Which brings us back to Woman in Wedding Dress. I attribute much of the success of Eve Annenberg's performance to her incongruously wide, expressive eyes and slack, unimpressed mouth. Her character experiences every interaction on two levels: the first in the here-and-now, taking in with great interest the assortment of disillusioned, heartbroken, or dangerously naive passengers and passersby; the second in the glimpses we see of her past and the mental picture we're invited to paint of the hours leading up to her first steps onto the bus. Annenberg registers a constant state of shock more authentically than any performer I can recall right now, and it's impossible not to want to see a split-screen of the real-time and and imaginary information flooding her mind's eye throughout the film.

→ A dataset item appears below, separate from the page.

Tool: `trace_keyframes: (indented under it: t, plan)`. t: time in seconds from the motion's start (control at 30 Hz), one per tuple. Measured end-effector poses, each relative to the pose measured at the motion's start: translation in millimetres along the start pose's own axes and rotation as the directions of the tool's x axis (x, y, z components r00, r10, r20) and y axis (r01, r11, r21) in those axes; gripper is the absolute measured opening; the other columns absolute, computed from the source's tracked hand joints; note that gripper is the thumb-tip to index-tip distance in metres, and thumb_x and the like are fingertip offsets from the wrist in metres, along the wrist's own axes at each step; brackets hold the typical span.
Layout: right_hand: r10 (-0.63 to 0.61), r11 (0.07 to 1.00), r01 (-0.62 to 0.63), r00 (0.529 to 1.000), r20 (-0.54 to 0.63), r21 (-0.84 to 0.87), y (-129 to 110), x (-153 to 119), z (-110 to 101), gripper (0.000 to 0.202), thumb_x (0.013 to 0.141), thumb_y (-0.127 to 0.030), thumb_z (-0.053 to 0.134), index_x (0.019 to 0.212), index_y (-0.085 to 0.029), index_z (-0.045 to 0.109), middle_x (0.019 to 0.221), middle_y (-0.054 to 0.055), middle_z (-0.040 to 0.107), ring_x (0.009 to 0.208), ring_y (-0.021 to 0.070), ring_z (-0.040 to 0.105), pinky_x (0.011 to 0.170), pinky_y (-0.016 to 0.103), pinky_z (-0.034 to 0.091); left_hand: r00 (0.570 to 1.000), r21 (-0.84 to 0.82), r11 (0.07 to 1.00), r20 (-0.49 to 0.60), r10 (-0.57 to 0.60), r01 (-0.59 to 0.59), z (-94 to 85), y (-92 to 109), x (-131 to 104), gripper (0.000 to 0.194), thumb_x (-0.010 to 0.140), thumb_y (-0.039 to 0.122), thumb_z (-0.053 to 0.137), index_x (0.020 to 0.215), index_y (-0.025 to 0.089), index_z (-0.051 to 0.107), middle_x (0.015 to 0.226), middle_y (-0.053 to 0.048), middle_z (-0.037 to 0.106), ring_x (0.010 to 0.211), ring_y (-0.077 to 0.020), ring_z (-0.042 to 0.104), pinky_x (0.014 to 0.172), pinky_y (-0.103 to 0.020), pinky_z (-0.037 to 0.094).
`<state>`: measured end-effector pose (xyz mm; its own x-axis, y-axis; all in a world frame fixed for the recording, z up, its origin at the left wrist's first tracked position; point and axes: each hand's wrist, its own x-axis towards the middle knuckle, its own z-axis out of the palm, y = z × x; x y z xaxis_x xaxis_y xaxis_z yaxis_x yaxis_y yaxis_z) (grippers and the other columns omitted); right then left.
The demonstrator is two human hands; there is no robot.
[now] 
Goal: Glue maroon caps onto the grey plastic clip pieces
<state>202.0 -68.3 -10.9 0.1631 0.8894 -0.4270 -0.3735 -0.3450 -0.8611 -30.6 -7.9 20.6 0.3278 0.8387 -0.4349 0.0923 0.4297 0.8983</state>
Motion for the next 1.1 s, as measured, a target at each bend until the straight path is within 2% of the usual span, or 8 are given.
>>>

Woman's trance shatters briefly toward the end when, after a dawn beach swim, she has the penultimate conversation of her eight-hour odyssey--in which she talks more than during the preceding sixty-plus minutes/ The liberation of Annenberg's thoughts from her mouth signify Woman's breaking (or at least cracking) of the spiritual chains that have shackled her for years. I won't give away the person with whom she speaks or the outcome of their chat, but I will say that this moment sealed the deal for me.

From Hollywood to Rose may have no idea when its time was or who its audience is. It may lack the conviction of its actors in rendering characters as either wholly believable or utterly farcical. It may even push the boundaries of how "inside L.A." is too "inside L.A.". But in its rocky, weird, and colorful struggle to present the human condition as universal in its freakishness, the film reminds us that we've all been a Woman in a Wedding Dress at some point or other, looking for something we can't quite describe and (hopefully) finding it in our fellow travelers.

*Most of the film's characters are listed only as costumes or character traits.